Dr. Anu Bask has her background in logistics research and is an expert in supply chain management and supply chain relationships and her doctoral thesis focused on that area. The industry she has been specialising in is a broad context of logistics service offerings. Lately her research has focused on modularity of services, modularity of service organizations service strategies, business models as well as e-business logistics. Modularity of products and manufacturing has a long research history, however modularity in service context is a new and emerging research area. In this new research area of service modularity Copenhagen Business School invited all researchers to 1st international seminar on service modularity on January, 2010. Bask and Rajahonka participated this seminar. It is argued that modularity provides flexibility and enables firms to serve a variety of customer needs (Schilling and Steensma, 2001; Voordijk et al., 2006). Modularization makes it possible to integrate and disintegrate business components efficiently and effectively, either by sharing modular components internally, or by outsourcing modular components to external suppliers (Janssen and Joha, 2008). In this research project on intermodal transports our aim is to study what are implications of this new research field to intermodal transports e.g. companies business models, services production processes, and legal environment.  Modularity approach enables research of multimodal transport solutions from new innovative perspectives as multimodal transportation can be seen consisting of modular process steps and interfaces between the process steps consisting of data, people and contracts between firms that build up the multimodal transport chain.

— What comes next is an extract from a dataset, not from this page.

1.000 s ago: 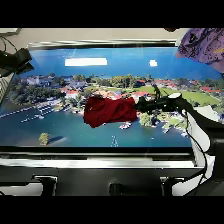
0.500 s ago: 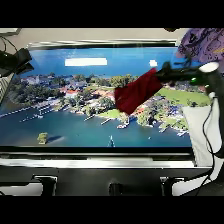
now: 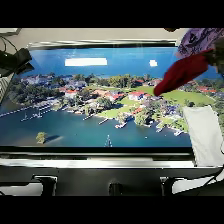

LL.M, M.Sc. (Tech) Mervi Rajahonka is a doctoral student in logistics and her research focuses on modular logistics services and processes as well as new innovative modular business models, including research on efficient, cost effective and customer responsive logistics chains in the multimodal transport alternative.

Consequently, this research project goes in an important new research area combining legal and logistical issues i.e connecting the needs for legal issues and real life business environment of intermodal transport services while aiming to more sustainable transport service solutions.

6.  Expected research results

The expected results of the project include:

  • Analysis of current state of legal and logistical environment of intermodal transports
  • Suggestions for new legal and logistical needs for intermodal transports
  • Analysis of service modularity and it’s benefits in intermodal transports
  • Suggestions for new innovative business models supporting sustainability and their implications to service efficiency, improved customer service, service agility, and their legal needs for liability issues

The project will result in a final report written in English and published internationally. Further, it will produce several reports and international refereed articles in high quality refereed journals, all written in English in collaboration by senior researchers. Moreover, one doctoral dissertation will be finished during the project. The best way for dissemination of the results for academic community is through published reports and international refereed journals as researchers around the world follow up and reference published articles. In addition active participation and presentation of the results in international conferences supports dissemination of the results to the academic community and strengthens the group’s research network.

The project will have also wider societal impact while research group organizes conferences as well as workshops and seminars. To these events representatives from international and domestic academic community, industry, Finnish government, European Commission, associations and other organizations will be invited for participation. This allows real-time reflections to the results of the research group.  We have already organized a kick-off conference in January 2009. The conference gathered nearly 100 representatives from the industry, the Finnish government and the European Commission as well as researchers from different European Universities.